Managed and operated by the Scientific Computing and Digital Infrastructure departments of the Science and Technology Facilities Council (STFC), the RAL data centre is also home to the second largest TFinity tape robot, which has also recently been upgraded with an additional two frames, giving it 13 frames.
Hiten Patel, who leads the team managing the RAL data centre, said, “These libraries have a combined storage space of 440 petabytes, and currently have less than half of that in use, holding over 300 million files but with the capacity to more than double that number. Users can call up the data on their laptops, and within a few seconds the tape robot will have located and scanned the relevant tape and made the data available."
The estimated size of just one petabyte is equivalent to 20 million tall filing cabinets of files, or 500 billion pages of text, so you can see how efficient and effective the tape libraries are!
Affectionately named Asterix and Obelix respectively, these automated tape libraries are a cost effective way to store the vast amounts of data generated through scientific research. The RAL data centre is a nationally-leading Tier-1 High Performance Computing Facility and is used for the particle physics data coming from the Large Hadron Collider at CERN, managed by GridPP*. It now has a maximum storage capacity of 240 petabytes, and is currently the largest Spectra TFinity tape library in the UK and Europe.
“It's nice to be a record holder, even for a short while!" said Hiten. “It won't be long, though, before even bigger Spectra tape robots are installed in European data centres."
The slightly smaller Obelix has 13 frames and stores data for use by the large-scale national facilities on the RAL site, such as the Diamond Light Source which provides funding for the two additional frames. It also stores huge amounts of environmental data from the Intergovernmental Panel on Climate Change and some from the NERC-funded JASMIN supercomputer, also housed at RAL and managed jointly by CEDA (Part of RAL Space) and Scientific Computing.
Scientific Computing's Tim Folkes is responsible for managing these huge data libraries and the data being housed in them. He said, "Both of the libraries are critical in addressing STFC's data storage solutions. They are already taking a combined average of 18 petabytes of new data annually but, with the start of Run 3** at the Large Hadron Collider last July, Asterix is expected to be in even higher demand in future to store large amounts of raw experiment data."
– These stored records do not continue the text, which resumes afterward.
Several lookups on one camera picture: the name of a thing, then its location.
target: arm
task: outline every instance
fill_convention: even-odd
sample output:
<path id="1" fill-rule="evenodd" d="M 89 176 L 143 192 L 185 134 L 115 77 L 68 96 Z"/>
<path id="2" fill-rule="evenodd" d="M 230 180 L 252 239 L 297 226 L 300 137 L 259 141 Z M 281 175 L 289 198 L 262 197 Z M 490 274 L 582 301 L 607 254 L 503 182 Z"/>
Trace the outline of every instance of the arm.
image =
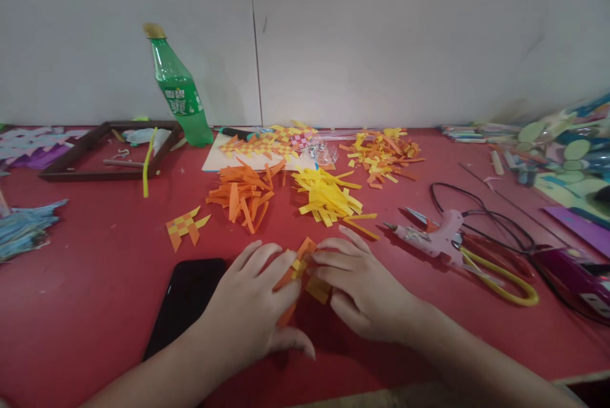
<path id="1" fill-rule="evenodd" d="M 275 328 L 301 291 L 300 280 L 273 291 L 295 261 L 295 252 L 278 256 L 261 272 L 269 257 L 280 250 L 276 244 L 250 244 L 222 277 L 197 322 L 84 407 L 193 407 L 224 380 L 268 353 L 299 348 L 315 360 L 313 345 L 302 331 Z"/>
<path id="2" fill-rule="evenodd" d="M 351 242 L 329 238 L 313 254 L 310 274 L 333 286 L 330 305 L 358 335 L 410 346 L 450 384 L 490 406 L 579 407 L 559 389 L 413 296 L 341 226 Z"/>

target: yellow scissors handle
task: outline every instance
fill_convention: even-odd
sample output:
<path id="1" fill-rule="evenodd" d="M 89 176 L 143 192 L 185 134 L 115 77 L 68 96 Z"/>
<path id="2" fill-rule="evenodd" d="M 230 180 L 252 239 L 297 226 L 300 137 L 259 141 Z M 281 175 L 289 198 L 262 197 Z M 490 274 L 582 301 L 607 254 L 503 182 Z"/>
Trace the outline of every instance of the yellow scissors handle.
<path id="1" fill-rule="evenodd" d="M 508 300 L 512 303 L 518 304 L 520 306 L 535 306 L 540 302 L 540 297 L 538 297 L 538 293 L 536 292 L 536 289 L 531 287 L 528 283 L 523 281 L 521 278 L 518 278 L 517 276 L 513 275 L 511 272 L 505 270 L 504 268 L 499 267 L 498 265 L 495 265 L 492 262 L 489 262 L 489 261 L 479 257 L 476 254 L 473 254 L 472 252 L 470 252 L 468 249 L 466 249 L 464 247 L 460 248 L 460 251 L 464 255 L 464 261 L 466 262 L 467 265 L 471 266 L 472 268 L 477 268 L 477 265 L 474 262 L 474 261 L 476 261 L 477 263 L 489 268 L 490 270 L 495 271 L 496 273 L 499 273 L 500 275 L 504 276 L 509 281 L 511 281 L 513 284 L 515 284 L 518 287 L 520 287 L 521 289 L 523 289 L 525 291 L 525 293 L 527 294 L 526 298 L 514 296 L 513 294 L 509 294 L 507 291 L 502 289 L 499 285 L 497 285 L 493 281 L 490 281 L 488 279 L 481 277 L 481 280 L 485 284 L 487 284 L 487 286 L 491 290 L 493 290 L 495 293 L 497 293 L 501 297 L 504 297 L 506 300 Z"/>

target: black cable
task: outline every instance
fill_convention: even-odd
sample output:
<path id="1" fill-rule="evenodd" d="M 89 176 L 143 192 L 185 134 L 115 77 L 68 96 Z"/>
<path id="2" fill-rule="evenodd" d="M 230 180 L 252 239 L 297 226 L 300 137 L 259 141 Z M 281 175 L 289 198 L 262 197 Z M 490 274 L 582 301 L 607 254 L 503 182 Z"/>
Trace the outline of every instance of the black cable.
<path id="1" fill-rule="evenodd" d="M 515 241 L 515 243 L 517 244 L 518 247 L 509 246 L 506 243 L 503 243 L 501 241 L 498 241 L 495 238 L 492 238 L 491 236 L 482 232 L 481 230 L 464 223 L 463 226 L 465 228 L 472 230 L 473 232 L 478 233 L 481 236 L 486 237 L 488 240 L 493 241 L 495 244 L 498 244 L 506 249 L 513 250 L 520 254 L 527 255 L 527 254 L 530 254 L 534 250 L 534 247 L 536 246 L 536 242 L 534 241 L 534 238 L 532 238 L 531 235 L 527 231 L 525 231 L 525 229 L 523 227 L 521 227 L 519 224 L 517 224 L 512 219 L 509 219 L 505 215 L 497 213 L 495 211 L 490 211 L 489 209 L 487 209 L 487 207 L 485 206 L 485 203 L 483 203 L 483 200 L 481 200 L 478 196 L 476 196 L 473 193 L 470 193 L 464 189 L 461 189 L 460 187 L 453 186 L 452 184 L 447 184 L 446 182 L 433 182 L 430 185 L 430 194 L 432 195 L 432 202 L 434 203 L 434 206 L 436 206 L 436 208 L 440 212 L 443 212 L 444 209 L 438 202 L 437 194 L 434 190 L 435 186 L 448 187 L 449 189 L 453 189 L 457 192 L 460 192 L 460 193 L 472 198 L 474 201 L 476 201 L 478 203 L 478 205 L 480 206 L 480 209 L 473 209 L 473 210 L 463 212 L 462 216 L 464 218 L 468 217 L 469 215 L 477 215 L 477 214 L 482 214 L 482 215 L 488 216 L 492 221 L 494 221 L 496 224 L 499 224 L 504 230 L 506 230 L 506 232 L 513 238 L 513 240 Z M 527 241 L 527 244 L 525 244 L 517 235 L 515 235 L 515 233 L 505 224 L 505 222 L 510 224 L 510 226 L 512 226 L 513 229 L 516 229 L 525 238 L 525 240 Z"/>
<path id="2" fill-rule="evenodd" d="M 551 281 L 551 279 L 548 276 L 548 274 L 546 273 L 546 271 L 543 270 L 542 268 L 540 268 L 538 266 L 538 263 L 536 262 L 535 258 L 532 257 L 532 252 L 534 252 L 534 250 L 536 249 L 536 242 L 534 241 L 534 238 L 532 238 L 532 236 L 523 227 L 521 227 L 519 224 L 517 224 L 512 219 L 509 219 L 507 216 L 487 209 L 483 200 L 481 200 L 478 196 L 474 195 L 473 193 L 468 192 L 467 190 L 461 189 L 460 187 L 453 186 L 452 184 L 447 184 L 446 182 L 434 182 L 430 185 L 430 194 L 432 195 L 432 202 L 434 203 L 434 206 L 436 206 L 437 210 L 439 210 L 440 212 L 443 212 L 444 209 L 438 202 L 438 198 L 437 198 L 437 195 L 435 192 L 435 186 L 448 187 L 449 189 L 452 189 L 452 190 L 460 192 L 464 195 L 467 195 L 468 197 L 470 197 L 471 199 L 476 201 L 478 203 L 480 209 L 472 209 L 472 210 L 463 212 L 462 216 L 464 218 L 468 217 L 469 215 L 488 216 L 492 221 L 494 221 L 496 224 L 499 224 L 504 230 L 506 230 L 506 232 L 508 232 L 508 234 L 515 240 L 518 248 L 509 246 L 501 241 L 498 241 L 497 239 L 492 238 L 491 236 L 487 235 L 486 233 L 482 232 L 481 230 L 479 230 L 477 228 L 474 228 L 473 226 L 470 226 L 467 224 L 462 224 L 463 227 L 470 229 L 473 232 L 478 233 L 481 236 L 484 236 L 488 240 L 493 241 L 494 243 L 496 243 L 504 248 L 510 249 L 512 251 L 515 251 L 515 252 L 518 252 L 518 253 L 524 255 L 525 258 L 529 261 L 530 265 L 533 266 L 534 269 L 538 272 L 538 274 L 540 275 L 540 277 L 542 278 L 542 280 L 544 281 L 546 286 L 550 289 L 551 292 L 553 292 L 555 297 L 565 307 L 567 307 L 568 309 L 570 309 L 572 311 L 575 311 L 576 313 L 578 313 L 579 315 L 581 315 L 582 317 L 584 317 L 586 319 L 589 319 L 593 322 L 597 322 L 601 325 L 605 325 L 606 327 L 610 327 L 609 322 L 604 321 L 602 319 L 598 319 L 595 316 L 586 314 L 585 312 L 583 312 L 580 309 L 578 309 L 577 307 L 573 306 L 568 300 L 565 299 L 565 297 L 561 294 L 561 292 L 559 292 L 558 288 L 553 284 L 553 282 Z M 527 244 L 524 244 L 524 242 L 520 238 L 518 238 L 517 235 L 507 225 L 505 225 L 505 223 L 510 224 L 513 227 L 513 229 L 516 229 L 527 241 Z"/>

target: wooden frame
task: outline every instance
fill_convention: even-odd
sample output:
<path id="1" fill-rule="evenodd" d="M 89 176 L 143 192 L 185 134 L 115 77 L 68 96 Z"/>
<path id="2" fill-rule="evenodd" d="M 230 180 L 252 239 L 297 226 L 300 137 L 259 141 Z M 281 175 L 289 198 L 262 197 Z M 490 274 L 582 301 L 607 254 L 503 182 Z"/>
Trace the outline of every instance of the wooden frame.
<path id="1" fill-rule="evenodd" d="M 66 171 L 71 165 L 75 164 L 89 149 L 91 149 L 101 138 L 111 132 L 112 129 L 138 130 L 140 128 L 159 127 L 170 130 L 170 136 L 165 140 L 159 151 L 152 158 L 148 166 L 148 177 L 156 175 L 163 158 L 170 148 L 178 142 L 178 136 L 182 127 L 177 121 L 117 121 L 104 122 L 82 137 L 72 149 L 55 160 L 45 168 L 39 178 L 49 182 L 77 182 L 77 181 L 97 181 L 97 180 L 123 180 L 123 179 L 142 179 L 142 168 L 130 168 L 125 171 L 87 171 L 69 172 Z"/>

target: smartphone
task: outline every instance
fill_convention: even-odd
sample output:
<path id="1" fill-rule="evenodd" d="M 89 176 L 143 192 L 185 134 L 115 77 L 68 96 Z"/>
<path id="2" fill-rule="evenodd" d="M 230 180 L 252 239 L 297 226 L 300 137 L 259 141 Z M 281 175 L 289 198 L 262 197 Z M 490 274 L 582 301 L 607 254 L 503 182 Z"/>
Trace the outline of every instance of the smartphone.
<path id="1" fill-rule="evenodd" d="M 226 269 L 223 259 L 176 265 L 143 360 L 172 343 L 203 314 Z"/>
Hiten Patel, Tom Ashby and Andrew Knightley, HPC Operations Team, Digital Infrastructure Department, pictured beside Asterix, the largest Spectra TFinity tape library in the UK and Europe.
* GridPP is a community of particle physicists and computer scientists based in the United Kingdom and at CERN. Drawing on expertise from nineteen UK institutions, their vision is to create, manage and oversee the evolution of the computing infrastructure needed to maintain the UK's position as world leaders in particle physics.
**Run 3 is the newest period of data-taking for the experiments run in the Large Hadron Collider (LHC) at CERN. This is the first period of data transfer after more than three years of upgrade and maintenance work, and they expect to record more collisions during Run 3 than in the two previous LHC runs combined.